Look over the entries and say how many lines include the word "target". Only the number, please.

(Data excerpts)
━━━━━━━━━━━━━━━━━━━━
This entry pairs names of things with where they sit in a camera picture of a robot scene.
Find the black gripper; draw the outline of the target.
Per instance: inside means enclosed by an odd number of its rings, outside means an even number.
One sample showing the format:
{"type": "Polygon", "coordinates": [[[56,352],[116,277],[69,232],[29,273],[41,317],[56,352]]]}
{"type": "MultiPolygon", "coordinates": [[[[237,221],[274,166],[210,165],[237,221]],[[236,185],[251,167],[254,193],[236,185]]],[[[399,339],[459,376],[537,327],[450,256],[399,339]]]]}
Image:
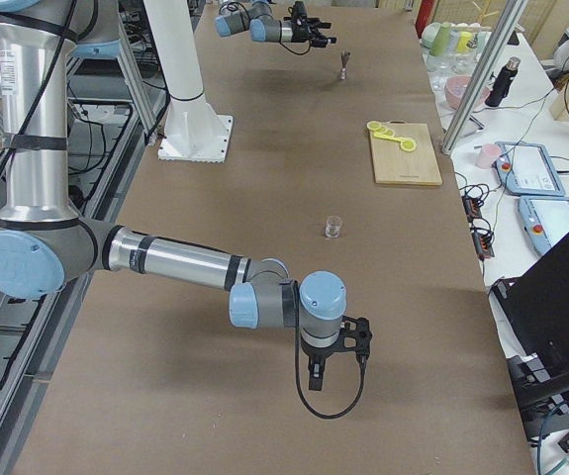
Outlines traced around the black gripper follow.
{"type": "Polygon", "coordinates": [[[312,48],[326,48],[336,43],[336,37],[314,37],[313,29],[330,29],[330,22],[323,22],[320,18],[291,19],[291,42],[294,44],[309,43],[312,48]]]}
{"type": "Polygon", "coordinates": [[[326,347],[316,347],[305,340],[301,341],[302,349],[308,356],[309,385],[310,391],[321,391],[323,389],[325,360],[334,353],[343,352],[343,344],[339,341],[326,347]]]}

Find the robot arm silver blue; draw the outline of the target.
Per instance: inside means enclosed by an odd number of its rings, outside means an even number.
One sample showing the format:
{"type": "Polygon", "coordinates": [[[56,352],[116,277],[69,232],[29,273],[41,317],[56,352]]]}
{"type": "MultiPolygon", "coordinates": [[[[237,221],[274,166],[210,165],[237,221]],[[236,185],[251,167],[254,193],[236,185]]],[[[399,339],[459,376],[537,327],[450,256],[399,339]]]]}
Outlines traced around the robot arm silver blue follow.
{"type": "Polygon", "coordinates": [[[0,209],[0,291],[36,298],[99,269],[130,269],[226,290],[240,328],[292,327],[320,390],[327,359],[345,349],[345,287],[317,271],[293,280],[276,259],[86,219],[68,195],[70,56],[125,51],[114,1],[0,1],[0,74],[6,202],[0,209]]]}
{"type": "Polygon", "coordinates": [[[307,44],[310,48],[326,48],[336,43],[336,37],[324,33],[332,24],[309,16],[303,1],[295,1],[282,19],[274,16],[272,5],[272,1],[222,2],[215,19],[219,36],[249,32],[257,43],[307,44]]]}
━━━━━━━━━━━━━━━━━━━━
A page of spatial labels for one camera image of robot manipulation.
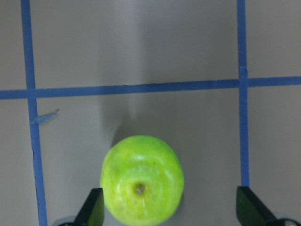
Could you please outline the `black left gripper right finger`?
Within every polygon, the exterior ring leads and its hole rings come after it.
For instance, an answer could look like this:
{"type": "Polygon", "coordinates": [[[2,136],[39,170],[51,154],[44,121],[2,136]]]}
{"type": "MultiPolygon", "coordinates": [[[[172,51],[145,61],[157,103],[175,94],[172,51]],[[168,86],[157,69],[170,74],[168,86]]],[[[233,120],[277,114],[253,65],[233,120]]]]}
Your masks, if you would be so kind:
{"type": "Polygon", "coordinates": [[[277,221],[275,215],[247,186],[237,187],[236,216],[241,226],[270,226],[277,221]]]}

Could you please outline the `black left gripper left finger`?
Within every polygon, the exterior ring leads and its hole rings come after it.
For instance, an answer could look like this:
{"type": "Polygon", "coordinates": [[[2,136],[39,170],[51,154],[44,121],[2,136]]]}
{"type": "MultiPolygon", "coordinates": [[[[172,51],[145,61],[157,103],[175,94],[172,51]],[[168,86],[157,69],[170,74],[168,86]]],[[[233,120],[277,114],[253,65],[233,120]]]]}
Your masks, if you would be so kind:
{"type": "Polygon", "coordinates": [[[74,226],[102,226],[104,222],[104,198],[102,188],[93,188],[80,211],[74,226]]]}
━━━━━━━━━━━━━━━━━━━━
→ RESPONSE BOX:
2